_WHAT TO PRODUCE_
Your answer should be every line of the entries that has the string "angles" in it.

_LISTED RECORDS_
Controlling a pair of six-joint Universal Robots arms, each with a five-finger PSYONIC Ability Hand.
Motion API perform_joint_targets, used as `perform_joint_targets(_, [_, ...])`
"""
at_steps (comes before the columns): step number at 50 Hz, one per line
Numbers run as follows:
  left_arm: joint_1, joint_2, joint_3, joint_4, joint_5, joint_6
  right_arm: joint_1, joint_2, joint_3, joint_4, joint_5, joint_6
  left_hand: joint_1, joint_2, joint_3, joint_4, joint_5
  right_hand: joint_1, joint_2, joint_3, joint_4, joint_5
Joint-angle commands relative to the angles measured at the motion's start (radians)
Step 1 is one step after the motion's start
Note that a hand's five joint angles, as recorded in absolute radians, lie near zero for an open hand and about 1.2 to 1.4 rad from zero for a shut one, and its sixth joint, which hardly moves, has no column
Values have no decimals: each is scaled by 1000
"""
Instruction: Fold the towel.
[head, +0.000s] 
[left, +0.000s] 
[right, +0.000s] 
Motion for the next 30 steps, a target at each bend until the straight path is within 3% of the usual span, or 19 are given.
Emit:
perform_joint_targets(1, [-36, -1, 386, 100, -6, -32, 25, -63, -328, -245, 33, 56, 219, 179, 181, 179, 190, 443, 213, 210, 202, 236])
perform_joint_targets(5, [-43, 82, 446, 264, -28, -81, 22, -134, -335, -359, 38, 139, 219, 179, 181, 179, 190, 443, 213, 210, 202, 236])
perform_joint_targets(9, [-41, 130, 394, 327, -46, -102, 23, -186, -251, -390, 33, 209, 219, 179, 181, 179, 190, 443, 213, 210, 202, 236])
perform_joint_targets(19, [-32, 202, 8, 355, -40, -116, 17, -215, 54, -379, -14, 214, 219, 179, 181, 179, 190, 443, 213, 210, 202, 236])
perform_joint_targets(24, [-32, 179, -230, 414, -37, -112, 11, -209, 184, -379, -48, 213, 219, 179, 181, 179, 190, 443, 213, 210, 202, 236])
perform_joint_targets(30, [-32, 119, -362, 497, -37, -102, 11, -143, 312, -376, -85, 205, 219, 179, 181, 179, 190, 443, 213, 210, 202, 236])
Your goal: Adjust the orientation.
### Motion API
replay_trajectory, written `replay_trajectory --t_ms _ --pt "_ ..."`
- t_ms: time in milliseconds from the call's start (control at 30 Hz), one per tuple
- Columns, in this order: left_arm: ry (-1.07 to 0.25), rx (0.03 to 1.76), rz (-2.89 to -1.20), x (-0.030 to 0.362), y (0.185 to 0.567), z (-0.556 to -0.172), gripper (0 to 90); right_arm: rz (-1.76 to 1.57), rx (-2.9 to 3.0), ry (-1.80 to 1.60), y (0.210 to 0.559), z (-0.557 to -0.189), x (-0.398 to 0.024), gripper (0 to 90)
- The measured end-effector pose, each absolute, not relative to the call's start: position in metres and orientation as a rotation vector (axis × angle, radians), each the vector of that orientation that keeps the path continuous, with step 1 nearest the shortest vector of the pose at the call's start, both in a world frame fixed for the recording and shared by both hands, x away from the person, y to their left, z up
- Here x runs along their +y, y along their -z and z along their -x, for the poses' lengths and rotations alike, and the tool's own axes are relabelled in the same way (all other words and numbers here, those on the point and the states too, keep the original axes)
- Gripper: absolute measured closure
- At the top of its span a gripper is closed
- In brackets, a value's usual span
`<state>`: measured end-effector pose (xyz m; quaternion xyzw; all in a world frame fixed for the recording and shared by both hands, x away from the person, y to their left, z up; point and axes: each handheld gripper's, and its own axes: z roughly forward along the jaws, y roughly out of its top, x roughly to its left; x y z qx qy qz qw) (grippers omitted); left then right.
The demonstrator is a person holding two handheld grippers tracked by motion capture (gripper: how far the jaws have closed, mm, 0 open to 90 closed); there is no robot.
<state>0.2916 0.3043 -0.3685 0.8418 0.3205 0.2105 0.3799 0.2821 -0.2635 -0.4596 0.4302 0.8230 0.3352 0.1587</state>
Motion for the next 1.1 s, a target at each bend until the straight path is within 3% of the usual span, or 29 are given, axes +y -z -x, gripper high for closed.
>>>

_EXERCISE OUTPUT_
Joint-angle commands relative to the angles measured at the motion's start (radians)
Note that a hand's five joint angles, as recorded in absolute radians, lie near zero for an open hand and about 1.2 to 1.4 rad from zero for a shut one, and its sixth joint, which hardly moves, has no column

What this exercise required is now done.